JAY: So what did you think of the work of this inquiry?
BLACK: Well, one clarification. I was deputy staff director. No one is ever going to appoint me to one of these commissions, because they probably wouldn’t like what the result would be. The commission got right a key aspect, and that key aspect is their headline. This crisis could have been avoided, could have been avoided actually pretty easily if you’d had real regulation and real supervisors. And it was the deliberate destruction of real regulation and real supervision that explains why we have this crisis.
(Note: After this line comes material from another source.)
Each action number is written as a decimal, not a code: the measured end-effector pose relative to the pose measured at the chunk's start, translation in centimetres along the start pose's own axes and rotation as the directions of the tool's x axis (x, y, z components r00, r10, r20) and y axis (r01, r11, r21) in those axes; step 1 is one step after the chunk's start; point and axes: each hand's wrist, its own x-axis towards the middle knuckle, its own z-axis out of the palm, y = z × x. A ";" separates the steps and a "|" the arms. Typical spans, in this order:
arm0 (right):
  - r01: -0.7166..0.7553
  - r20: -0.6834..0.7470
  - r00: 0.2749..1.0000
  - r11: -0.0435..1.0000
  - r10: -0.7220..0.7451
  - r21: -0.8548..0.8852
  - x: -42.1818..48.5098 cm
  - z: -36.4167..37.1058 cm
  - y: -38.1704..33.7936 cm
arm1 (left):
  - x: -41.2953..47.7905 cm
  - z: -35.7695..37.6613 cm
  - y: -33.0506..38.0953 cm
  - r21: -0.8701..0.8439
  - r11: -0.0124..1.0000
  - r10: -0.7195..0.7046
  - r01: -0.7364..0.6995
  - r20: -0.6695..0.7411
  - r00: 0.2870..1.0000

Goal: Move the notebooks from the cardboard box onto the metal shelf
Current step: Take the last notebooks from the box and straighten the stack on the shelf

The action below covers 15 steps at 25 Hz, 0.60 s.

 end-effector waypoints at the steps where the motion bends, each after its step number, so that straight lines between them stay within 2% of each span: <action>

And that same kind of process, by the way, occurred through much of Western Europe, which help to explain why they too had a crisis at the same time.
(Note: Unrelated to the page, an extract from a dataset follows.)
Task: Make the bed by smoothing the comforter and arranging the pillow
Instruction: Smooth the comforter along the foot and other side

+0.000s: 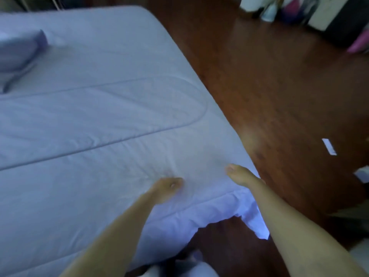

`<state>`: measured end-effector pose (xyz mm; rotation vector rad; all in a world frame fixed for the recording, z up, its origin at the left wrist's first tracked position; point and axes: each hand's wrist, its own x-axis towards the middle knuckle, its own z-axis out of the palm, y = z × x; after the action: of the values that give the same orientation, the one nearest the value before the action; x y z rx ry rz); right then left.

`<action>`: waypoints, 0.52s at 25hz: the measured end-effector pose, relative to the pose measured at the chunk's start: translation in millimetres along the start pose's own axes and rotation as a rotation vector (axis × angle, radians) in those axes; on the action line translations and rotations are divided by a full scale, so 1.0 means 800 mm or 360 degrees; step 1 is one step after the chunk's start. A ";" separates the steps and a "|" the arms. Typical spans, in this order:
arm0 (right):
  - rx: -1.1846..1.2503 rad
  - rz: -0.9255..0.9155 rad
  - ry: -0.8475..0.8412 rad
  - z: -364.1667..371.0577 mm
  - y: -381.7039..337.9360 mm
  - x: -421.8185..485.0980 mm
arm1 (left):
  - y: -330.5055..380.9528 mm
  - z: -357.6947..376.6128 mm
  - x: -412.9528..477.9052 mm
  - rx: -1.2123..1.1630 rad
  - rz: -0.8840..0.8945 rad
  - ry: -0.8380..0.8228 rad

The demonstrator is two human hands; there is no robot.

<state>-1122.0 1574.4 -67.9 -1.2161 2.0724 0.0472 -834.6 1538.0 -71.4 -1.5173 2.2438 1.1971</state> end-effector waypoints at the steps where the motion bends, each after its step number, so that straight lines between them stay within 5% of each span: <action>1: 0.0064 -0.0184 0.0064 -0.013 -0.024 -0.005 | 0.017 -0.018 0.002 -0.0093 0.0068 -0.0025; 6: 0.0501 -0.0748 0.0266 -0.134 -0.091 -0.026 | 0.133 -0.127 0.058 -0.0209 0.0139 0.0583; 13: 0.1054 -0.0931 0.0260 -0.324 0.042 -0.014 | 0.356 -0.113 0.146 -0.1089 0.0259 0.0898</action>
<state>-1290.8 1505.3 120.1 -1.3509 1.5686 -0.9540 -1103.4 1437.7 71.3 -2.1704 2.4567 1.9298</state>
JAY: Now, the ten-member commission was appointed by Democrats and Republicans. The Democrats all voted for these conclusions and the Republicans all dissented. What do you make of that?
BLACK: Well, it’s very unfortunate. This is the first one of these major national commissions that I know of where you had this complete partisan divide. And it only takes one party to create this kind of partisan divide. We had nothing like it in the national commission that investigated the causes of the savings and loan crisis. There you had far more unanimity about the facts. It was much more driven by the staff’s finding of the facts. Here the Republican members were deliberately put in an impossible position by the people that appointed them, and that’s the first point. The people that appoint the commissioners are the Republican and Democratic leaderships. And since the Democrats had the presidency, that was mixed in terms of the White House and Congress. But in the case of the Republicans, this means those were the Republican congressional leadership, which is exceptionally extreme and exceptionally committed to deregulation and de-supervision, and of course doesn’t want to be criticized as being the architects of this. So they picked four members, each of whom had been an architect or an active person in voting for the deregulation that they were supposed to be examining. In other words, they were supposed to judge themselves, and that had no chance of occurring.
JAY: Now, when the Democrats passed the financial reform legislation in the last session of Congress, a lot of people, and I think including you, asked the question: why don’t you wait for the results of the Financial Inquiry Commission before you pass this reform legislation, and why preempting the conclusions of this? So, I mean, I guess one could go back and ask that question again. But did that legislation that was passed, does it actually solve any of this list of conclusions the inquiry raises?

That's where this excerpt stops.